En diciembre de 1942 Manuel Bravo Montero salió de Asturias, y tras pasar por Lugo, donde acabó con una partida de cuatro guerrilleros, regresó al servicio de información de la Guardia Civil de Barcelona. Esta parte de su biografía ya nos queda más lejos, pero deben saber que entre otros méritos se le atribuye el haberse infiltrado en la directiva del Barça -siendo socio del Español- para controlar desde allí los movimientos de los nacionalistas, aunque de paso metió su mano en las finanzas del club y también llegó a robar las joyas de la Basílica de la Mercè para venderlas, antes de trabajar como malabarista en un cabaret en Beirut o dedicarse al contrabando de automóviles desde Andorra, entre otras actividades pintorescas.

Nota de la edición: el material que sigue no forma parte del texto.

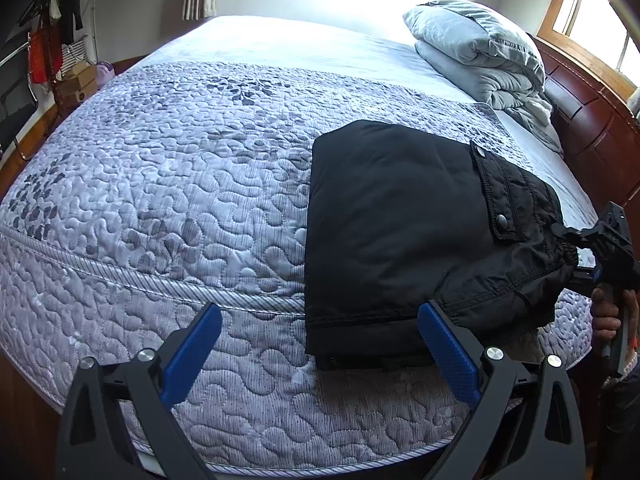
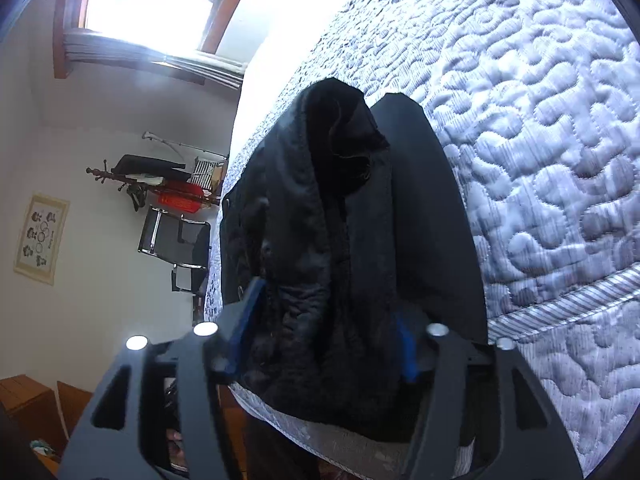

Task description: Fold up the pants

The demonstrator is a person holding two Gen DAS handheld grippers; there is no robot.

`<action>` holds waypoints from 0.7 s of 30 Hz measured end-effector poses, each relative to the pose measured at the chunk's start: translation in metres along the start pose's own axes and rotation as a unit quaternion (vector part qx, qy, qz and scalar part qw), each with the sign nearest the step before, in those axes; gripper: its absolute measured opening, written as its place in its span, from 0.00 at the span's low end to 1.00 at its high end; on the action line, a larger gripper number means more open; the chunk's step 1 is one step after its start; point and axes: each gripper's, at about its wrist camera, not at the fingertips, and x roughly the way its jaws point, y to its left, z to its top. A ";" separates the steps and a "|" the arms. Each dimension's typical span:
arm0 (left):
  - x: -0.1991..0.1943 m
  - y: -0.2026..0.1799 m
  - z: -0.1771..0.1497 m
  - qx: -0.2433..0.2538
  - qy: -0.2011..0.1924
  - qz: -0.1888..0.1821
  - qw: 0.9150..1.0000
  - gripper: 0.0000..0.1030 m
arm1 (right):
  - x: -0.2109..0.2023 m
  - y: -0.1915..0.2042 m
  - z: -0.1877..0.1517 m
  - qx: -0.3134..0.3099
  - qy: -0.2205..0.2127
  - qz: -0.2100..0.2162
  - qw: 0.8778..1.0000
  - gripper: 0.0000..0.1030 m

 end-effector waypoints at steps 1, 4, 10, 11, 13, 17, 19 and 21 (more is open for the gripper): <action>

Lógicamente, con esta vida azarosa, Manuel Bravo Montero además de aparecer en publicaciones de carácter histórico como "Los rojos de la Guardia Civil", de José Luis Cervero; "Los senderos de la libertad", de Eduard Pons, y "Luchadores del ocaso", de nuestro Ramón García Piñeiro, también ha sido recreado al menos en dos novelas: "Amarás a tu prójimo" de Agustín Romero, donde se describe con detalle una de sus torturas, y "La muerte del espía con bragas", de José Fernando Mota y Javier Tébar, en la que se relata cómo fue detenido por haber torturado y asesinado junto a un grupo de falangistas a Joaquín Gastón San Vicente, un triple agente que trabajaba para los ingleses, la Gestapo y la Dirección General de Seguridad española. Por este hecho fue expulsado del cuerpo de la Guardia Civil y cumplió dos años y cuatro meses de cárcel, hasta octubre de 1946.

La muerte vino a buscar a Manuel Bravo Montero en Famagusta, en la isla de Chipre, donde fue envenenado en julio de 1973, probablemente por alguno de sus innumerables enemigos que llevó su venganza hasta las últimas consecuencias. Entre sus pertenencias no se encontró la Gran Cruz de la Orden del Mérito Militar con distintivo blanco, pensionada, que le había concedido Francisco Franco el 7 de enero de 1943 por su brillante actuación en Asturias.